Naud remains immensely captivating in her role, a role that appears especially custom-fit for her talents. (She even created CW's striking wardrobe.) While the follow-up's focus leans heavily into CW — the first film seemed more balanced between the two women — it still works as a story of dueling investigators, with both women both use fabricated profiles, social media surveillance, and a seemingly limitless travel fund to pursue and/or escape each other. Of course, maybe the vast resources isn’t necessary. Online personalities possess a talent for getting to explore luxurious locales without paying much, a skill that CW echoes through her more blatant scamming.
Resourceful Production and Visual Wanderlust
The filmmakers behind Influencers appear equally ingenious in locating beautiful places to film, although they were presumably more legitimate in their methods. The vast majority of the movie seems to be filmed in real places, giving it a real-world weight that lingers even as numerous sequences involve a relatively small cast of people staring at computer or phone screens.
It follows the same logic which allowed the Bond franchise look so consistently opulent over the years: Yes, big action and visual effects can show off large spending, but just providing a travelogue of sorts for the audience also seems deeply filmic. This is particularly appropriate for a narrative so dependent on the coexisting surface-level allure and try-hard grind involved in producing envy-inducing digital content.

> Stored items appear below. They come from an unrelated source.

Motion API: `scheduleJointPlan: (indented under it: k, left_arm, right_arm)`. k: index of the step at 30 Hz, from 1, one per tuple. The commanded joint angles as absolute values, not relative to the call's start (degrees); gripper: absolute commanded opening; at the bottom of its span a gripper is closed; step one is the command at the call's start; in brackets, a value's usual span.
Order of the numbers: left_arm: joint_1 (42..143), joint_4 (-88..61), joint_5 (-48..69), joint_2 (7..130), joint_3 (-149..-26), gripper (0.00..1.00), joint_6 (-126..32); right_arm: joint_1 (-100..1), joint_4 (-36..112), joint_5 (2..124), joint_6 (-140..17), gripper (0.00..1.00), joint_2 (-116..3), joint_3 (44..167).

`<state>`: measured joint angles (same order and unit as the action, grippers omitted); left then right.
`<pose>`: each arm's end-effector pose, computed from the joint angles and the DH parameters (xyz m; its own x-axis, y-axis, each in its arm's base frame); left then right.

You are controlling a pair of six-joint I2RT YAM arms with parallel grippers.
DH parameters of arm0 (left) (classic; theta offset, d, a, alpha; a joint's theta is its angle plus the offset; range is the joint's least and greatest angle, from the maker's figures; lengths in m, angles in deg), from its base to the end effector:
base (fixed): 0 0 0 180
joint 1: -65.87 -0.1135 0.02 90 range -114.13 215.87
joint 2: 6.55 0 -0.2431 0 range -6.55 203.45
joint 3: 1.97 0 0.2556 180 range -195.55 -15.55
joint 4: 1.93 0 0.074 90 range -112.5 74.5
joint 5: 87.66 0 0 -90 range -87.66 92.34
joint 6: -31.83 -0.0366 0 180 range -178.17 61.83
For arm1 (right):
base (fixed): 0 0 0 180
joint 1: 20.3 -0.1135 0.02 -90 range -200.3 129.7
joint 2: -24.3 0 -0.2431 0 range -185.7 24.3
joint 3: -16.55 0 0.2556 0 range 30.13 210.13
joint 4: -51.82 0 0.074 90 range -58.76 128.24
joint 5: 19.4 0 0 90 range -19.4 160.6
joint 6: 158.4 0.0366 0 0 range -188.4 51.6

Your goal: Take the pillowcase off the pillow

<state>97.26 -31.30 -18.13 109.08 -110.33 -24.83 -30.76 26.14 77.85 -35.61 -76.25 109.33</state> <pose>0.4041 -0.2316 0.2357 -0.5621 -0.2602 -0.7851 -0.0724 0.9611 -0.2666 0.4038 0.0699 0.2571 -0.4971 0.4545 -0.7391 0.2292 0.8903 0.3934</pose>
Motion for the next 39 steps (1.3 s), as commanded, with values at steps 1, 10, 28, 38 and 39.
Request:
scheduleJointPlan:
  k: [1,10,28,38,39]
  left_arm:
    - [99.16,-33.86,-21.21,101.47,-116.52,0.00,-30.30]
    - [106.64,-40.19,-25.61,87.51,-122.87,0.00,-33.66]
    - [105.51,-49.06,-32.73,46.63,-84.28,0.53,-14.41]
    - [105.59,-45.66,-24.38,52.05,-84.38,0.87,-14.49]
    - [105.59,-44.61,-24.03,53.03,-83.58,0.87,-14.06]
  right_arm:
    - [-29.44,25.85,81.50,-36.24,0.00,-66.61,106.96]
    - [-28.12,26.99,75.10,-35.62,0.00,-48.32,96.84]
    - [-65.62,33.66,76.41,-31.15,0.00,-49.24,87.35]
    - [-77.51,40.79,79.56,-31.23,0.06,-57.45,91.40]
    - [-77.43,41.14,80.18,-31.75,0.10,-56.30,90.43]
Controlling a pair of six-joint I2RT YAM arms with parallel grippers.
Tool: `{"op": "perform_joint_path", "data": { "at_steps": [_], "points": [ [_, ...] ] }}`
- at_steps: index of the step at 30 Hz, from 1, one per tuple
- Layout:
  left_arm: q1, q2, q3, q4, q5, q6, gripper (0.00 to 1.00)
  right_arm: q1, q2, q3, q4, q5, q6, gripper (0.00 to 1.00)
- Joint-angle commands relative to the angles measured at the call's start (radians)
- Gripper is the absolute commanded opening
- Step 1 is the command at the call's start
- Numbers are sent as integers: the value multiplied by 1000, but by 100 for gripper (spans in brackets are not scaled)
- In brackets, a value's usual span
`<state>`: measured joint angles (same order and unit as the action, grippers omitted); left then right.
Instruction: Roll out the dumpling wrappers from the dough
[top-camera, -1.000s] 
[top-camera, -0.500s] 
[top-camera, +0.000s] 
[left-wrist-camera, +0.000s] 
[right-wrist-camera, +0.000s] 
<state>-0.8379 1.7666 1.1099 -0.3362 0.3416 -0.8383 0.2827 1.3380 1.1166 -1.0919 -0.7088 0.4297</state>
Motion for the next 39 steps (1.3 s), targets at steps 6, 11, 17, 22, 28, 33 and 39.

All of the characters visiting Bali, similar to those who were in Thailand in the first film, seem to have access to impossibly chic modern bungalows; there are movies concerning beach rescuers that don’t show off this much overhead swimming-pool footage. These individuals have to convincingly occupy these lush, remote places to emphasize the uneasy irony of how frequently each person — even the woman wreaking vengeance upon the online stars' self-centered phoniness — nevertheless spends plenty of time under the light of their devices.
Balanced Depictions and Tech-Savvy Tension
At the same time, Harder hasn’t authored a screed targeting the emptiness of online fame. While it is gratifying to watch CW exploit various online personalities, and a sense reminiscent of Hitchcock of alignment lets us to wish she doesn’t get caught, the filmmaker is somewhat sympathetic to the major influencer characters. Previously, he keyed into the loneliness Madison experienced during ostensibly envy-worthy vacations. In this film, the director appears confident that merely watching Jacob at work will reveal that he’s peddling false masculinity to other gullible men; he resists turning into a caricature the character. He even gives Jacob a degree of respect by showing his genuine loyalty to his partner; he’s a hypocrite, yet Ariana is a partner in his double standards, not someone exploited by it.
The flip side of Harder’s even-keeled presentation means it can sometimes appear that he’s nodding at elements of modern online life without deeply exploring them further. This is particularly evident regarding how he introduces artificial intelligence into the plot, a fascinating turn that lacks the psychosexual kick it deserves. The retitled sequel of Influencers could offer devotees of the original hope for an Aliens-style ante-upping, and the film ultimately delivers that, with a suitably wild final act. But before that, it resembles more a sleek Alfred Hitchcock movie than a frenzied, tech-addled De Palma-style shocker. Influencers’ heavy use of actual places might also be what keeps it from coming across like pure nightmare fuel. The world may be overrun with always-online creators, digital deception, and self-serving tourism, but reality itself is still here, for now.